▶ _DIRECTIONS_: From the first line down to the line containing "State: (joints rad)", print the records below exactly, leaving every picture out.
★ ★ ★ ★ ★ ★ ★
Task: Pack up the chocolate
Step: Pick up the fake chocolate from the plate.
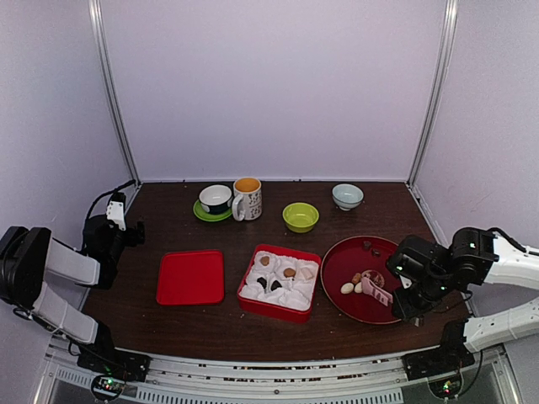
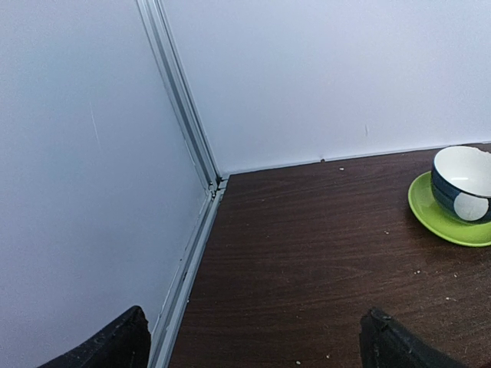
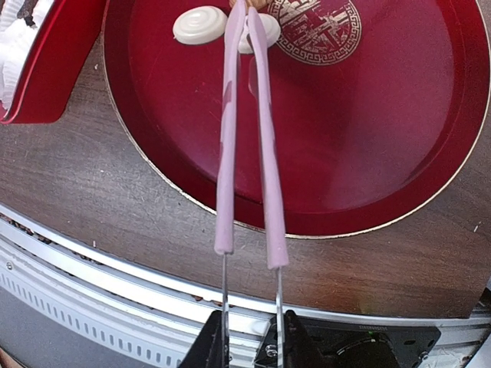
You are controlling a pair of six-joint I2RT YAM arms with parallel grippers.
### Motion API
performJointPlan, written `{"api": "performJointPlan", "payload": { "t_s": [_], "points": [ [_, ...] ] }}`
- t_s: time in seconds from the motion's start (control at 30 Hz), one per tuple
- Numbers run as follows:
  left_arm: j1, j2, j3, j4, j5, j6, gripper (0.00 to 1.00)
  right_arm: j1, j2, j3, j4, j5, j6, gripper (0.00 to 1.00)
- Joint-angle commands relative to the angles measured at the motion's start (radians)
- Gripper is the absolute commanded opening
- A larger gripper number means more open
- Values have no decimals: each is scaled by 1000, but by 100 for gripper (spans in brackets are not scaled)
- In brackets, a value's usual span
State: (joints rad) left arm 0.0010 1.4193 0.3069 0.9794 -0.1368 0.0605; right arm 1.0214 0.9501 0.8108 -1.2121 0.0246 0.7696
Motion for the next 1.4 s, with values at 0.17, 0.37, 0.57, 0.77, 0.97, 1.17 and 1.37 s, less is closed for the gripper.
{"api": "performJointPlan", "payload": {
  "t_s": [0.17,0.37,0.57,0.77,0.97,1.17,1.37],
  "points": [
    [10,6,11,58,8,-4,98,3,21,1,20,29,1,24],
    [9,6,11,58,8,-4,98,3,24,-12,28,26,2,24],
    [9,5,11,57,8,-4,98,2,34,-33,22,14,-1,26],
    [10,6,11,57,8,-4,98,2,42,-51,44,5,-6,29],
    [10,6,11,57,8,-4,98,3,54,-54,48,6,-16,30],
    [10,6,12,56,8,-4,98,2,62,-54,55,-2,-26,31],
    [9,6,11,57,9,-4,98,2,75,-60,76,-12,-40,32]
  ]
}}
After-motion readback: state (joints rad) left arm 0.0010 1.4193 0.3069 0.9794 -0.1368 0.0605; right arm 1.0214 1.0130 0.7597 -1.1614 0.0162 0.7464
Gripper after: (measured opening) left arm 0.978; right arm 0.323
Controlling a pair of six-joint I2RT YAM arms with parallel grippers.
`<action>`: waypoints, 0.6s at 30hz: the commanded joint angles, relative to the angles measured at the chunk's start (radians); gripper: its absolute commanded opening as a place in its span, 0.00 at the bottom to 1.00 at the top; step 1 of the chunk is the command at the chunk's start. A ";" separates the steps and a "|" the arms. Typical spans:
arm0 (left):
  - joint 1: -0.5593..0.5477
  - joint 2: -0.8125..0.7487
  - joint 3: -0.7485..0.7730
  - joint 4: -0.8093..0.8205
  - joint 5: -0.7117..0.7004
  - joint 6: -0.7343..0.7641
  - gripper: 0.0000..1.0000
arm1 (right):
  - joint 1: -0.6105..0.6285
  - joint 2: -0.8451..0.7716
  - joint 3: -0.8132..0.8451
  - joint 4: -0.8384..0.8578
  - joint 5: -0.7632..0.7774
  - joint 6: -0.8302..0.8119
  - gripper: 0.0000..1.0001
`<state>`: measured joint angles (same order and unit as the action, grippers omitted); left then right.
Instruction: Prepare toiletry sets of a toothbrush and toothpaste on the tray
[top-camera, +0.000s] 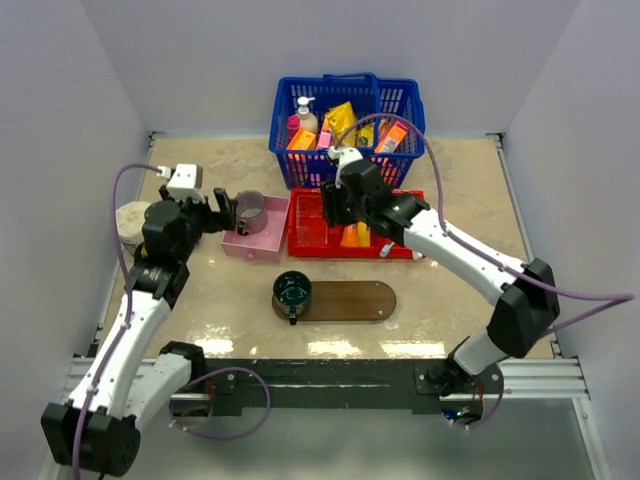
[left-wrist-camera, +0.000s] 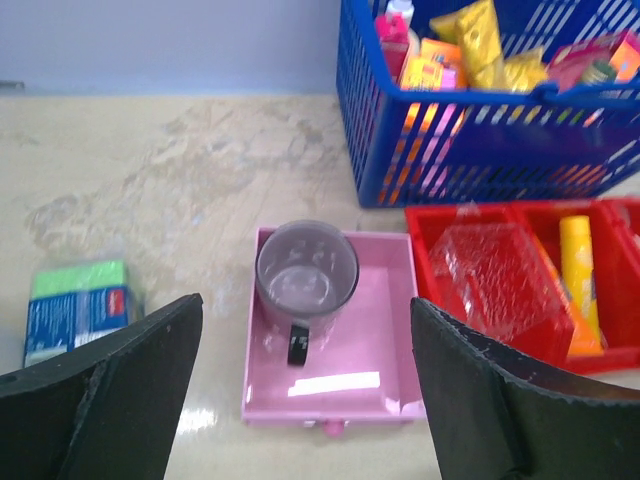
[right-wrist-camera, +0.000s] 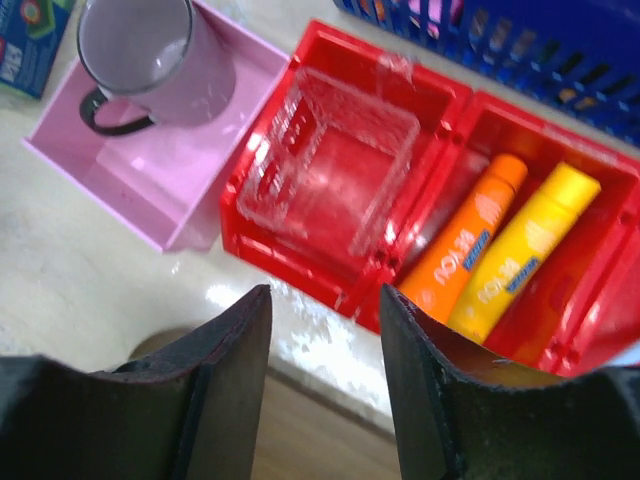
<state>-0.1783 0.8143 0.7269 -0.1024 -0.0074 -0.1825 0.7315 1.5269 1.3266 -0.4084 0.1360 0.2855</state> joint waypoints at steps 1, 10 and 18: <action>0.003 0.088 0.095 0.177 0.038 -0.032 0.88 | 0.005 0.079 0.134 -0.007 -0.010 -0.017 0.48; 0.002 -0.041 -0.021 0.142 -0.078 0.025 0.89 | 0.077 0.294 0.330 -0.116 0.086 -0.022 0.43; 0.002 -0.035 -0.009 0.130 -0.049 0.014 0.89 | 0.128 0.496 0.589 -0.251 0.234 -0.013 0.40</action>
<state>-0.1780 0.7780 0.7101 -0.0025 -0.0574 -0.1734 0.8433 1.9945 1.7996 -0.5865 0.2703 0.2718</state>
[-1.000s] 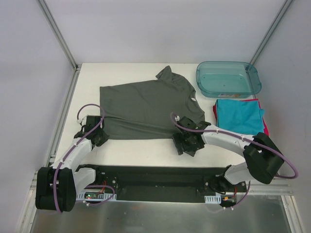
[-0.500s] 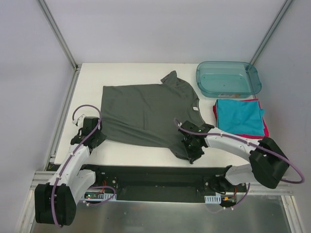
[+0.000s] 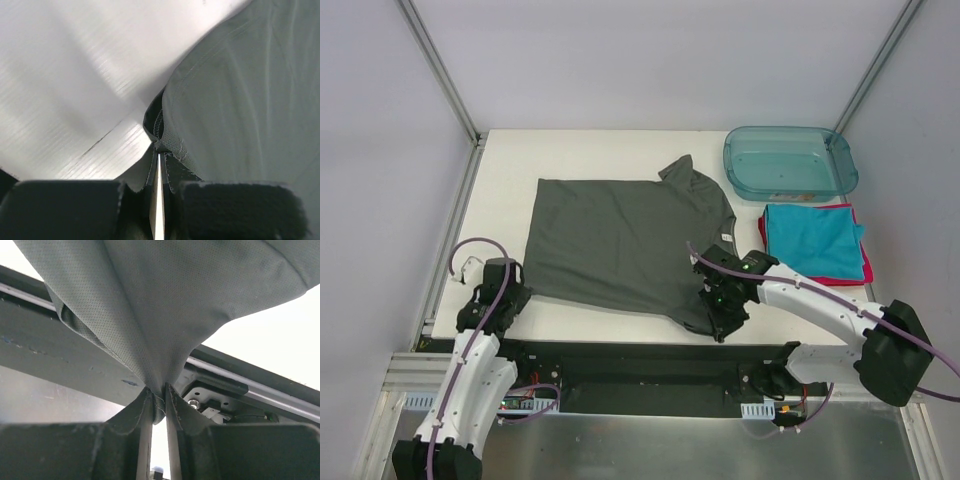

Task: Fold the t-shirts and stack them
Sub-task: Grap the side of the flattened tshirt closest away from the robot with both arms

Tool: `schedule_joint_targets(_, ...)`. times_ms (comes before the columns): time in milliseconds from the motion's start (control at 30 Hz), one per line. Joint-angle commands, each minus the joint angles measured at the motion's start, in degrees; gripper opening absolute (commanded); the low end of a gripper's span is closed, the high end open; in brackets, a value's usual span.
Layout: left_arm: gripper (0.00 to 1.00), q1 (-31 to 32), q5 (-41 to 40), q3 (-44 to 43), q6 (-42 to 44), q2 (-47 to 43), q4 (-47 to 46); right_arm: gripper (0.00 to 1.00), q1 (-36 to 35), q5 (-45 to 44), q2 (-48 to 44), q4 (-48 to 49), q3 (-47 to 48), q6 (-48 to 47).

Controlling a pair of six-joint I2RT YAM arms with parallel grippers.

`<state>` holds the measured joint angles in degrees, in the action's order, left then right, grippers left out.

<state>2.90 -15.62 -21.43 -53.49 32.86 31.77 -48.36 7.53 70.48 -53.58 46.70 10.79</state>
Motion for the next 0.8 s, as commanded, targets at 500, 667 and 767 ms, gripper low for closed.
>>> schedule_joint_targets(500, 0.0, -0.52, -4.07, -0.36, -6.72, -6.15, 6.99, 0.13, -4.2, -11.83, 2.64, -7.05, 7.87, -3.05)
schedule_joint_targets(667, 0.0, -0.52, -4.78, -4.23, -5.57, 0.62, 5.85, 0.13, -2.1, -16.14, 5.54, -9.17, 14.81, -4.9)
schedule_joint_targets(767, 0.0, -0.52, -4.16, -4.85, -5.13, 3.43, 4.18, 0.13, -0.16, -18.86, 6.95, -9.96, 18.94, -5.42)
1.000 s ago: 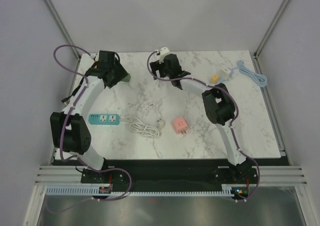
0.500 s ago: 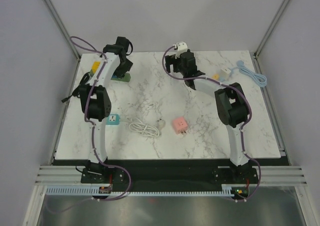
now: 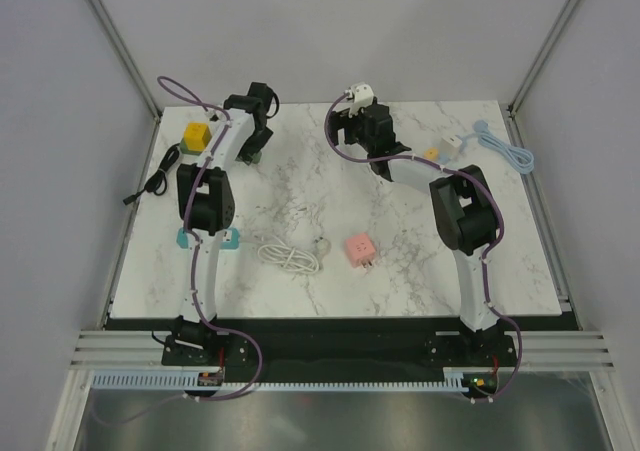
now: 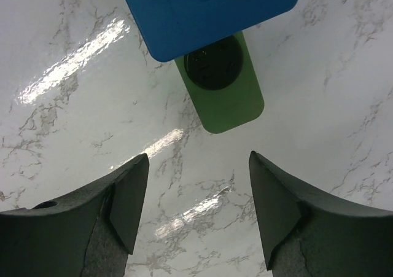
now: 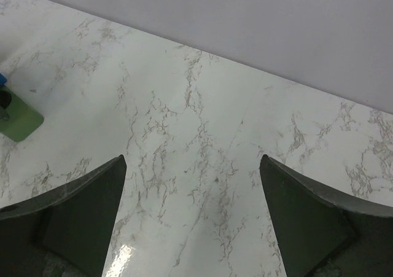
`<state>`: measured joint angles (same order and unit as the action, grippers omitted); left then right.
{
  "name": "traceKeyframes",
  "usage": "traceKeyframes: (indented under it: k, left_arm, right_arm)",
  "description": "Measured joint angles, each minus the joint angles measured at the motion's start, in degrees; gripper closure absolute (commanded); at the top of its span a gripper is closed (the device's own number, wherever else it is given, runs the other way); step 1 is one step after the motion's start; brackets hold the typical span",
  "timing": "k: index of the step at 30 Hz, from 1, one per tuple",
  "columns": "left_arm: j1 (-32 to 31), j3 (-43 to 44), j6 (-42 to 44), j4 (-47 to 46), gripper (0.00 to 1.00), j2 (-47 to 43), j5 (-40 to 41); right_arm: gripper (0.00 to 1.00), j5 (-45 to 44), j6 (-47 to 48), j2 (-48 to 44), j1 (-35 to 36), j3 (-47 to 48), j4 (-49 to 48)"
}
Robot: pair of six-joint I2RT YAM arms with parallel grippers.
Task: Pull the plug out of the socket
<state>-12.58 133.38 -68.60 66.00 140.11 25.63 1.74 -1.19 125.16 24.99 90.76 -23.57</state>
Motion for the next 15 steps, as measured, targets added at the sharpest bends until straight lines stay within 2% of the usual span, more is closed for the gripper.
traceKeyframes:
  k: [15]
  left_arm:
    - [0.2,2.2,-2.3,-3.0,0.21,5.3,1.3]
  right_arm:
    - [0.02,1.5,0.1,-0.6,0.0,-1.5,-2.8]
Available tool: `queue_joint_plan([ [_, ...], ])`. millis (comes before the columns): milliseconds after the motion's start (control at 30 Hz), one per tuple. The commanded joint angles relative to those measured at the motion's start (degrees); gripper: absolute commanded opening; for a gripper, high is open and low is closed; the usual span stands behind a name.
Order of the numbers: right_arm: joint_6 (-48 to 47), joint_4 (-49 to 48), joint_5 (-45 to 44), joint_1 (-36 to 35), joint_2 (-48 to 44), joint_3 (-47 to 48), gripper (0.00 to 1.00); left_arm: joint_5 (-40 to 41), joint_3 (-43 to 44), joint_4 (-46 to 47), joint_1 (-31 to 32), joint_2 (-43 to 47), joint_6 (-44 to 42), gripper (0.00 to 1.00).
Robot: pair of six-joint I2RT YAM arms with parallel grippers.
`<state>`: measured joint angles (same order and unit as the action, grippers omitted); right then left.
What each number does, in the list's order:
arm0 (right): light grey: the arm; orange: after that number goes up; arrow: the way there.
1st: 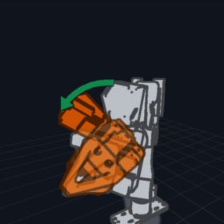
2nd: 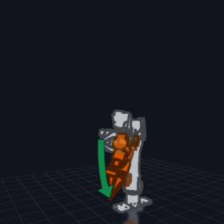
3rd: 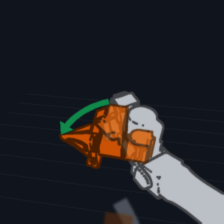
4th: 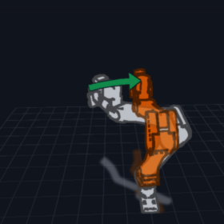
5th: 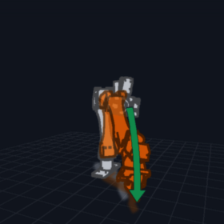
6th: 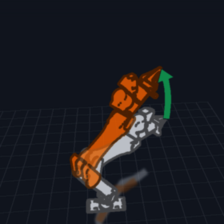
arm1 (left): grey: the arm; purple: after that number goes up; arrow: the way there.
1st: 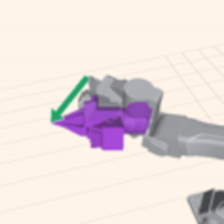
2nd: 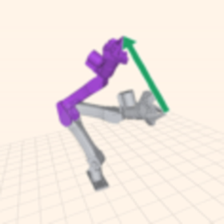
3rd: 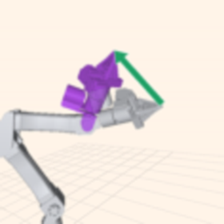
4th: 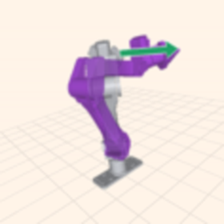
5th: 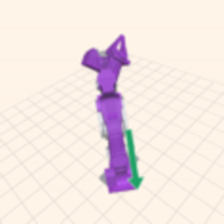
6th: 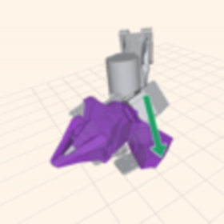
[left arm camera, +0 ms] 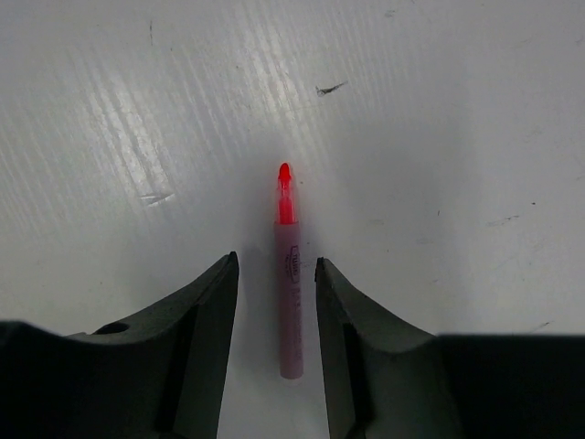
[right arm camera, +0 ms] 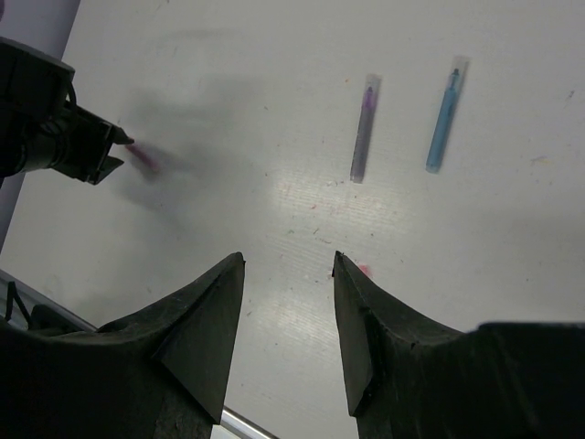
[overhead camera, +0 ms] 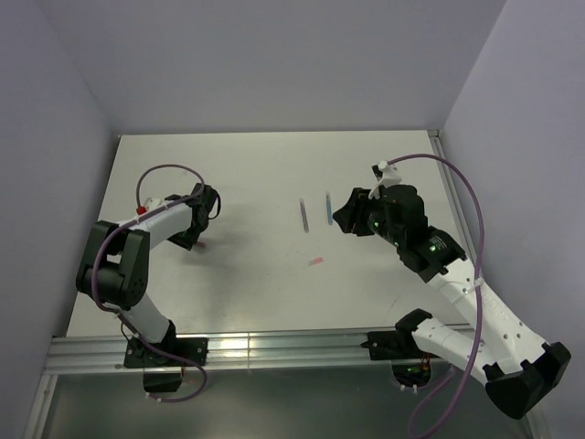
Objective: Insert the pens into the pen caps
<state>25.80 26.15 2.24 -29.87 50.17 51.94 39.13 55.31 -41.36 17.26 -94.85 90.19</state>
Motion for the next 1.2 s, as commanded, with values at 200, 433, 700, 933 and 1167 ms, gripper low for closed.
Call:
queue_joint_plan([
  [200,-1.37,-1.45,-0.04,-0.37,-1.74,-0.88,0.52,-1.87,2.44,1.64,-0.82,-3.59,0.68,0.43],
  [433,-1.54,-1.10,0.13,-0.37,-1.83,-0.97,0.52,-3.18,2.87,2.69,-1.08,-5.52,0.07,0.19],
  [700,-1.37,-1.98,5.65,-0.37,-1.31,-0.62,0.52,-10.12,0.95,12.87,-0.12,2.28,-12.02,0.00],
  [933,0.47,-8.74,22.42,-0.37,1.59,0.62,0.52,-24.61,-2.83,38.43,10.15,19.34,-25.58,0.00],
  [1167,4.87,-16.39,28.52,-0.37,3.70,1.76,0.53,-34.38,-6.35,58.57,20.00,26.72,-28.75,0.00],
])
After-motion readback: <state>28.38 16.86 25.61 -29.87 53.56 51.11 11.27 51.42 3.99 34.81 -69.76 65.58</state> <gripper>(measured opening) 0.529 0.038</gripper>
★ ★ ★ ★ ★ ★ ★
▶ _ANSWER TO THIS TASK_:
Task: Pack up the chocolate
Step: Pick up the fake chocolate from the plate.
You are controlling a pair of six-joint I2RT YAM arms with parallel grippers.
### Motion API
performJointPlan, written `{"api": "performJointPlan", "payload": { "t_s": [_], "points": [ [_, ...] ] }}`
- t_s: time in seconds from the motion's start (control at 30 Hz), one per tuple
- Numbers run as follows:
  left_arm: j1, j2, j3, j4, j5, j6, gripper (0.00 to 1.00)
  right_arm: j1, j2, j3, j4, j5, j6, gripper (0.00 to 1.00)
- Joint-angle commands relative to the angles measured at the motion's start (radians)
- Gripper is the absolute commanded opening
- A larger gripper number means more open
- Values have no decimals: each is scaled by 1000, but by 100 for gripper (spans in brackets are not scaled)
- In brackets, a value's usual span
State: (joints rad) left arm 0.0010 1.4193 0.3069 0.9794 -0.1368 0.0605; right arm 1.0214 0.9501 0.8108 -1.2121 0.0246 0.7696

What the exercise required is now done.